--- What is needed ---
Once the line containing "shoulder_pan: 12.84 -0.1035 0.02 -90" is found in the records below, return it and each following line exactly, up to and including the line containing "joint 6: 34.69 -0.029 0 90", and nothing else.

Extracted data entries
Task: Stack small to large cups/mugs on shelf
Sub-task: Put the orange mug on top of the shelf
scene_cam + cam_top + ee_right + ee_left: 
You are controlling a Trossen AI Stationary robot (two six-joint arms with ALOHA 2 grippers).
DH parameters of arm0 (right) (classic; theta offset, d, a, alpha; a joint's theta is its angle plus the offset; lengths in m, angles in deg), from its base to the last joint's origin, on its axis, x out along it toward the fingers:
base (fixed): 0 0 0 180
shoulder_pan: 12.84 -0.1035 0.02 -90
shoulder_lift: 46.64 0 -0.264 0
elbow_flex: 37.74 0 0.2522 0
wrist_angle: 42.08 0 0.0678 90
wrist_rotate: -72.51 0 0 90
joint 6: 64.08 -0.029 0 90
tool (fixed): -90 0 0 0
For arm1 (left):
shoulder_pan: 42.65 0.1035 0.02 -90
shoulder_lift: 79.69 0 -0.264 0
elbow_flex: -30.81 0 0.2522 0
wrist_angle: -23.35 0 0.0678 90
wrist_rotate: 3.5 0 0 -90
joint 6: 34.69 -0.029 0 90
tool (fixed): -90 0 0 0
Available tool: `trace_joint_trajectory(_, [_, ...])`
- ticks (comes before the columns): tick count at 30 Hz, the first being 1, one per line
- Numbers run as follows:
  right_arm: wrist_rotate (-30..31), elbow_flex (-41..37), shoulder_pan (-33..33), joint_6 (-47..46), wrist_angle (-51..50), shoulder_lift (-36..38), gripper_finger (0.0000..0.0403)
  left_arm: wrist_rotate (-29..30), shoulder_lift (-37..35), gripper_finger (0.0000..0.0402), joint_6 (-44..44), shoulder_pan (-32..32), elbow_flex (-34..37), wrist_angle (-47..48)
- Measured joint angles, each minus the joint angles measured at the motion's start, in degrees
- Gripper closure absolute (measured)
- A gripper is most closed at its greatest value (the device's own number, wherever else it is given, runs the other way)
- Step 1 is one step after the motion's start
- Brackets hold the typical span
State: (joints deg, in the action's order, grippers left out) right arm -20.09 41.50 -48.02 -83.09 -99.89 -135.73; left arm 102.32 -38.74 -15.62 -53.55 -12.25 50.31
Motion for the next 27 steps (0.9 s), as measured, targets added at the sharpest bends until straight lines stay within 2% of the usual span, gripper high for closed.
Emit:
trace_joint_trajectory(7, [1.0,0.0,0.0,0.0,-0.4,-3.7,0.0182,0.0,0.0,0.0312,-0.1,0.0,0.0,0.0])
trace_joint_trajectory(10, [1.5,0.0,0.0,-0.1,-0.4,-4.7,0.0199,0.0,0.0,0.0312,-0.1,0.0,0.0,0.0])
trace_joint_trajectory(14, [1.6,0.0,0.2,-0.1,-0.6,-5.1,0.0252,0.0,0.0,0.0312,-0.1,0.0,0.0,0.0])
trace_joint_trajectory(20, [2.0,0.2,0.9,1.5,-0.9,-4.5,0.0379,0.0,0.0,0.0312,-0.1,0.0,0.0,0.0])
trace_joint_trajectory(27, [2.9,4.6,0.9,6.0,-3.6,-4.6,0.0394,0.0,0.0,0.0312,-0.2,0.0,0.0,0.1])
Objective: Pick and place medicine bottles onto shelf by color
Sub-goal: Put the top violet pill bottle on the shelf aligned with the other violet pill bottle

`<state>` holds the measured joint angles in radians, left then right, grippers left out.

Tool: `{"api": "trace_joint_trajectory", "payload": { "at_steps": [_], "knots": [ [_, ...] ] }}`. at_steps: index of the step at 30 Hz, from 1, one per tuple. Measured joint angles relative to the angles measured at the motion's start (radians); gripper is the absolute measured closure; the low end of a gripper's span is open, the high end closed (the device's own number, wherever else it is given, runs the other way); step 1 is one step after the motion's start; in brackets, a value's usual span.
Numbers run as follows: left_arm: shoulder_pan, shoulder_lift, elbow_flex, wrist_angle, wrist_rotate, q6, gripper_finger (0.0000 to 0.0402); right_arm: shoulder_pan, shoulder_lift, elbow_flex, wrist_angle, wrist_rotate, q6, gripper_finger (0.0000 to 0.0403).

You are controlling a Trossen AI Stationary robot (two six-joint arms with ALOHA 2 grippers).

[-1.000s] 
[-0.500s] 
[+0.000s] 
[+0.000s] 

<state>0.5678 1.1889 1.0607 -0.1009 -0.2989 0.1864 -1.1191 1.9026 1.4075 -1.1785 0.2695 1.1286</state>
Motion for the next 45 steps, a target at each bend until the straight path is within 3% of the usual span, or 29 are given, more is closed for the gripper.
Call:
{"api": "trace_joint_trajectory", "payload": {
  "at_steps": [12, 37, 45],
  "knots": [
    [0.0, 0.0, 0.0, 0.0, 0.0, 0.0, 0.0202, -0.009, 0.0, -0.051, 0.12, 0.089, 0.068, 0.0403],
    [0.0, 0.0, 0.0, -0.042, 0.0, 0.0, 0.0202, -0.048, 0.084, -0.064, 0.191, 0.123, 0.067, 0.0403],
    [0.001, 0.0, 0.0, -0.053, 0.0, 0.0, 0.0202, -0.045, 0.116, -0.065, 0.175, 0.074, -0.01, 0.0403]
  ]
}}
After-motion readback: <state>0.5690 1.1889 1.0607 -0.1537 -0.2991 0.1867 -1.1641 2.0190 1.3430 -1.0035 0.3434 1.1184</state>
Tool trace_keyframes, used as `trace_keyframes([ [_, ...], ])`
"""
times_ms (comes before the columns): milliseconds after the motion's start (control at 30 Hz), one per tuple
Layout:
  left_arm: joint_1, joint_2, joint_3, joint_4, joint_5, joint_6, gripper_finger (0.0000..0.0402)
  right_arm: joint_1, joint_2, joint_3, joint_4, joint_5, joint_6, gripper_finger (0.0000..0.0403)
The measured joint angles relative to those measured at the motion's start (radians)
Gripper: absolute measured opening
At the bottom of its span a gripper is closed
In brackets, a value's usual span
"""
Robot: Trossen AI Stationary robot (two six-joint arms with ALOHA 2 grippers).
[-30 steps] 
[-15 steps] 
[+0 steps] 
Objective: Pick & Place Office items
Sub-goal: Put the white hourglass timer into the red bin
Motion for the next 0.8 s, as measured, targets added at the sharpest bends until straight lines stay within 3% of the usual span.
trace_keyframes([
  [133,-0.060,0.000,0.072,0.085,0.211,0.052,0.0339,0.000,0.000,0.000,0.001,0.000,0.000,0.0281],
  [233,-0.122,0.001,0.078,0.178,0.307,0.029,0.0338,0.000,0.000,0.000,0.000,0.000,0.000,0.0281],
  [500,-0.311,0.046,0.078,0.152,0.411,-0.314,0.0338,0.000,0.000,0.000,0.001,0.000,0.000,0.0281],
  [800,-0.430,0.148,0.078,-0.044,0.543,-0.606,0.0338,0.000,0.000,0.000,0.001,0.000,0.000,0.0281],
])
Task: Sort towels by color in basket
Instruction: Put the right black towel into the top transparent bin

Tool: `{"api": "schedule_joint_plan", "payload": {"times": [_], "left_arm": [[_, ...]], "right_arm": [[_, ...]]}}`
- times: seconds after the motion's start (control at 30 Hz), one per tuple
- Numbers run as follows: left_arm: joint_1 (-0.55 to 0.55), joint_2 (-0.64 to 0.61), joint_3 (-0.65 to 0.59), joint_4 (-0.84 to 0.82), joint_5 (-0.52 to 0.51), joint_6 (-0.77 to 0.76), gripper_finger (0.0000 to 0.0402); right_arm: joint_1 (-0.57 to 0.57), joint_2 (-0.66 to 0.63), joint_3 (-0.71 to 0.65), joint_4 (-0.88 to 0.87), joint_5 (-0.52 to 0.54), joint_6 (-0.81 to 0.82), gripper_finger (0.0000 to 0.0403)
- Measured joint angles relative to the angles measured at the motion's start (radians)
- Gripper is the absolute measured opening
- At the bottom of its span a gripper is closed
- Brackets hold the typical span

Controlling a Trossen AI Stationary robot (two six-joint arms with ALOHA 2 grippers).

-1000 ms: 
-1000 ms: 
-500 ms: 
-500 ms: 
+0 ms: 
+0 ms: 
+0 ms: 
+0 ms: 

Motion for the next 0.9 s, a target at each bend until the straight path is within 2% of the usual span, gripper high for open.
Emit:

--- Task response ---
shoulder_pan: 12.84 -0.1035 0.02 -90
shoulder_lift: 46.64 0 -0.264 0
elbow_flex: 37.74 0 0.2522 0
wrist_angle: 42.08 0 0.0678 90
wrist_rotate: -72.51 0 0 90
joint 6: 64.08 -0.029 0 90
tool (fixed): -90 0 0 0
For arm1 (left):
shoulder_pan: 42.65 0.1035 0.02 -90
shoulder_lift: 79.69 0 -0.264 0
elbow_flex: -30.81 0 0.2522 0
wrist_angle: -23.35 0 0.0678 90
wrist_rotate: 3.5 0 0 -90
joint 6: 34.69 -0.029 0 90

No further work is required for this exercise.